Ce n'est pas un défaut, mais le principe même de la posture d'audit externe. C'est justement parce qu'il ne connaît pas trop le contexte qu'il peut repérer les angles morts que l'interne ne voit pas. Comme évoqué dans Le rôle de l'audit externe : le « +1 », les 7 agents internes évoluent dans le cadre d'une même philosophie de conception, ce qui les rend structurellement moins aptes à percevoir les problèmes situés hors de ce cadre. L'audit externe joue le rôle de regard extérieur à ce cadre.
Cependant, parmi les remarques émises sans connaître le contexte, certaines sont « justes en général, mais inadaptées à l'état actuel du projet ». Par exemple, il arrive qu'une remarque exige, pour un mécanisme encore en phase de test, une robustesse pensée pour une exploitation en production. La remarque en elle-même n'est pas hors sujet, mais décider s'il faut y consacrer un tel coût à ce stade demande un jugement distinct.
Distinguer « la remarque juste » de « la remarque à traiter maintenant »
Nous avons donc décidé de trier les remarques en trois catégories : adoption, mise en attente, rejet.
L'adoption concerne les remarques dont le contenu est juste et qu'il vaut la peine de traiter dès la phase actuelle.

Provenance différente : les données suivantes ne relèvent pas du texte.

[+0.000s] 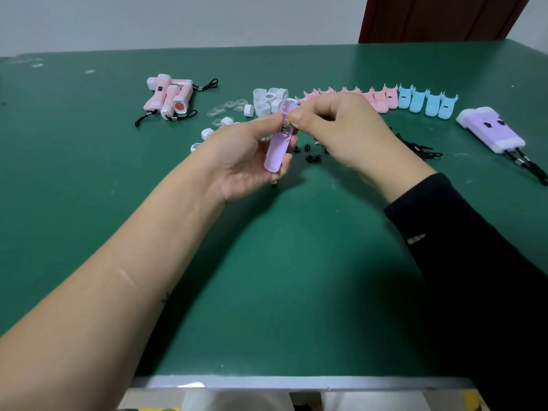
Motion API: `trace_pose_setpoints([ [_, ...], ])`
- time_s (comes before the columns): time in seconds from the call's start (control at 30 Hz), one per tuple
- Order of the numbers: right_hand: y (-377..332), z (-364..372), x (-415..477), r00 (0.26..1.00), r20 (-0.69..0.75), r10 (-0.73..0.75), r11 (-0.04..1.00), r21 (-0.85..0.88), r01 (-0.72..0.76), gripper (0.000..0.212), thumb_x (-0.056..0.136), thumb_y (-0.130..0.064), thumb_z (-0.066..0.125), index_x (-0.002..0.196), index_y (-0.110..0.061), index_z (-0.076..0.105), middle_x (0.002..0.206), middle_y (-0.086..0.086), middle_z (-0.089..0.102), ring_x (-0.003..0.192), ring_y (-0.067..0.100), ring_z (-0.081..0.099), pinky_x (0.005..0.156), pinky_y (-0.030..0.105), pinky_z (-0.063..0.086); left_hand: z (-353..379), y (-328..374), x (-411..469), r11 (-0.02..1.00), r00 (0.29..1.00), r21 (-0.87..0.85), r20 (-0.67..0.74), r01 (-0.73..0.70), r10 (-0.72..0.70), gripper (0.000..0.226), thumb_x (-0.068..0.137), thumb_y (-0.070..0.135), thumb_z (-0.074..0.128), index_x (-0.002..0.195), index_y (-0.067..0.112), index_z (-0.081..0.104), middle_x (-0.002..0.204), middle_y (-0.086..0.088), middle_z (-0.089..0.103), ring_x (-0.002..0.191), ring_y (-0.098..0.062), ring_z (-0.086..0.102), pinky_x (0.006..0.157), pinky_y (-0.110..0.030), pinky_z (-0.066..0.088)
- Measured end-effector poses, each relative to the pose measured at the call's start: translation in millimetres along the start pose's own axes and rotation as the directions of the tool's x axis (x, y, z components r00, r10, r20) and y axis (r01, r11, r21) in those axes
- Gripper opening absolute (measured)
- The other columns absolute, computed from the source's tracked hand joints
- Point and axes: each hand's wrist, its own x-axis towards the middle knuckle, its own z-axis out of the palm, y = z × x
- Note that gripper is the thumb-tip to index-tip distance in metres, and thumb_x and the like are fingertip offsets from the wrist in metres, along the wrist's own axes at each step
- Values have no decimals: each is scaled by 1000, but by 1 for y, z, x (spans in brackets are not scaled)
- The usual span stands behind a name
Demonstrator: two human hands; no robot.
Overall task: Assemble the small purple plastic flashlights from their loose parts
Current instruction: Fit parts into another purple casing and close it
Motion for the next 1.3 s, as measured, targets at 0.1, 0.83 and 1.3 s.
trace_pose_setpoints([
  [0.1,0,0,0,1000,-3,-2,1000,-4,2,22,94,-27,59,83,-14,72,82,21,64,69,16,43,60,26,32,0,0,0,1000,1000,6,-8,3,-3,17,101,17,48,112,10,59,83,-4,55,66,-9,51,53,-20,44],
  [0.83,4,5,1,992,-115,-53,997,47,58,9,86,-17,69,77,-17,72,68,-3,68,60,1,56,60,17,44,-2,0,1,1000,999,-13,48,21,-20,22,100,8,40,106,6,60,87,-5,56,75,-11,53,55,-21,47],
  [1.3,5,6,1,999,-52,-6,999,38,8,14,87,-19,68,77,-12,74,66,0,67,60,7,48,61,23,42,-3,0,-1,998,1000,60,22,17,-19,29,99,5,40,122,3,57,85,-5,55,71,-12,52,55,-21,43],
])
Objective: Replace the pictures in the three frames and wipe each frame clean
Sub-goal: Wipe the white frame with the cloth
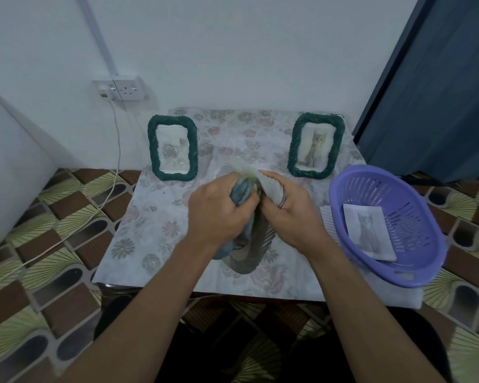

Celles-ci sont appliquées sans détour.
La mise en attente concerne les remarques dont l'orientation est juste, mais dont le traitement immédiat empiéterait sur d'autres priorités. On se contente alors de les consigner avec leur motif, pour les réexaminer au moment opportun. La différence avec un simple abandon, c'est que la décision « à traiter plus tard » est prise explicitement.
Le rejet concerne les remarques qui ne s'accordent tout simplement pas avec la philosophie de conception ou l'objectif actuels du projet. Ce n'est pas que l'audit externe se trompe : c'est un écart naturel né d'une différence de point de vue. Comme expliqué dans Pourquoi faire « trois tours », cet écart se réduit peu à peu au fil des échanges répétés. Il n'est pas rare qu'une remarque formulée au premier tour soit déjà résolue au deuxième tour.
La catégorie retenue ne dépend pas seulement du contenu de la remarque, mais aussi de sa confrontation avec les priorités actuelles du projet. Une même remarque peut ainsi être adoptée à un moment et mise en attente à un autre, selon la période.
Consigner un motif, même pour un rejet
Parmi les trois catégories, le rejet est le plus délicat à gérer, car il peut donner l'impression d'« ignorer la remarque ».
C'est pourquoi, en cas de rejet, un motif est systématiquement consigné. On y explique : « nous avons compris l'intention de la remarque, mais pour telle raison, elle ne s'applique pas à ce projet. » C'est à la fois une marque de respect envers l'audit externe, et un moyen de retrouver la décision passée si la même remarque revient plus tard sous une autre forme.
Un rejet dont on ne peut pas formuler le motif revient, dans les faits, à « l'avoir écarté par simple commodité ». C'est souvent en mettant ce motif en mots que l'on voit si le rejet est vraiment justifié, ou si la remarque devrait plutôt être mise en attente.
La décision finale revient à un humain. Les remarques de l'audit externe sont un élément d'appréciation, pas la décision elle-même. Cette distinction permet d'intégrer le regard extérieur tout en avançant sans s'écarter de l'objectif du projet.